- _Directions for this task_
The answer must consist of each line below that contains the string "rendered".

- _Input records_
⁂

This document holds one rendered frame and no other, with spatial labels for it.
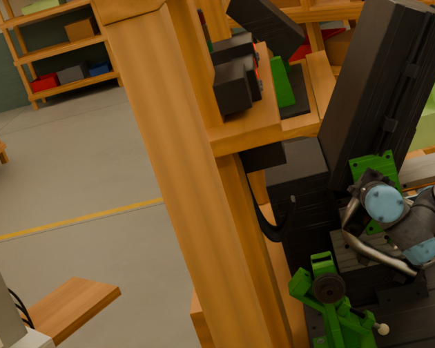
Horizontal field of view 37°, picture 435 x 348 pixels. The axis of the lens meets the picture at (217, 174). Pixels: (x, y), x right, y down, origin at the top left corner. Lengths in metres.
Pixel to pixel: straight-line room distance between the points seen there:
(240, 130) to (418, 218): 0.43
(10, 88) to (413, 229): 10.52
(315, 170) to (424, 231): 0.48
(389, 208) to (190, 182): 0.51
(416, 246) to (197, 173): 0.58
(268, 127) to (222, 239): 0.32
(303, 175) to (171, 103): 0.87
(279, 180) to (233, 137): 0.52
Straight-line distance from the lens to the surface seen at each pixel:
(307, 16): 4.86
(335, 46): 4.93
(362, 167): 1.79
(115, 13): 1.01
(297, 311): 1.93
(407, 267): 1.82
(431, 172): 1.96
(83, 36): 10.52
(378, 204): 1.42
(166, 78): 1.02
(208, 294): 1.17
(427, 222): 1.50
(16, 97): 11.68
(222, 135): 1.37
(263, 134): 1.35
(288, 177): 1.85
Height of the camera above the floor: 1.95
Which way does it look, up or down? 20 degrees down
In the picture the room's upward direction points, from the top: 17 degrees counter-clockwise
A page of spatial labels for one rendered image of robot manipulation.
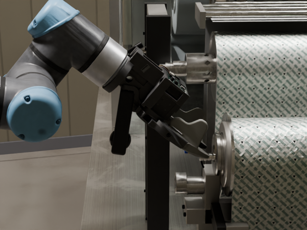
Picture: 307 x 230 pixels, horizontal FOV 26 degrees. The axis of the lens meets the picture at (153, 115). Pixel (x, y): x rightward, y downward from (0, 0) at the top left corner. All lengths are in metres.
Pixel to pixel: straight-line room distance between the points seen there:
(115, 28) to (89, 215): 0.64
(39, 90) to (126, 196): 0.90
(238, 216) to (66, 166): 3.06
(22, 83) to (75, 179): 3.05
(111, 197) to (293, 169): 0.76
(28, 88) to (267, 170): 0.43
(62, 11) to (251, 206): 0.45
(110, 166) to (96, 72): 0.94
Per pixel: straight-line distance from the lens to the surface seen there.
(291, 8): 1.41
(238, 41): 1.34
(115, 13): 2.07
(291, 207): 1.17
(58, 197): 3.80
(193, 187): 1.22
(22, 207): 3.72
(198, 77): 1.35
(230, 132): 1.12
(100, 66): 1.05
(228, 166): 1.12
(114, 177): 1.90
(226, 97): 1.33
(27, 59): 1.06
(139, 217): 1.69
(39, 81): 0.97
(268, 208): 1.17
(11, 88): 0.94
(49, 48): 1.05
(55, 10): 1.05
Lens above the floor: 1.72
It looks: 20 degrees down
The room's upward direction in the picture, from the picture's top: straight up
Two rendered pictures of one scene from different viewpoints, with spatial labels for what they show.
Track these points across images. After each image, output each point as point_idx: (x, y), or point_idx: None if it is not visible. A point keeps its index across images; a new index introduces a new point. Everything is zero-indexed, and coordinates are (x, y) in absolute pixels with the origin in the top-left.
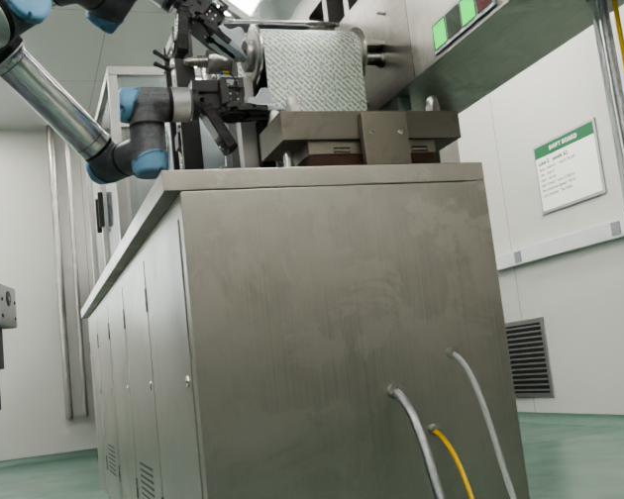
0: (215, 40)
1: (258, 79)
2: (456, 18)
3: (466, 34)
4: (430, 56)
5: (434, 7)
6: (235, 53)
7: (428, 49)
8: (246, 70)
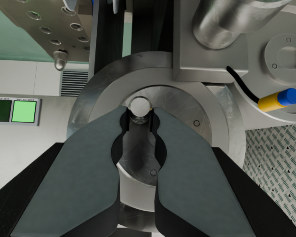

⁂

- _Solution to this exercise_
This document holds one rendered frame and no other, with spatial labels for it.
A page of spatial labels for one rendered image of robot manipulation.
Two rendered pictures of one scene from different viewpoints, with spatial labels for what they show.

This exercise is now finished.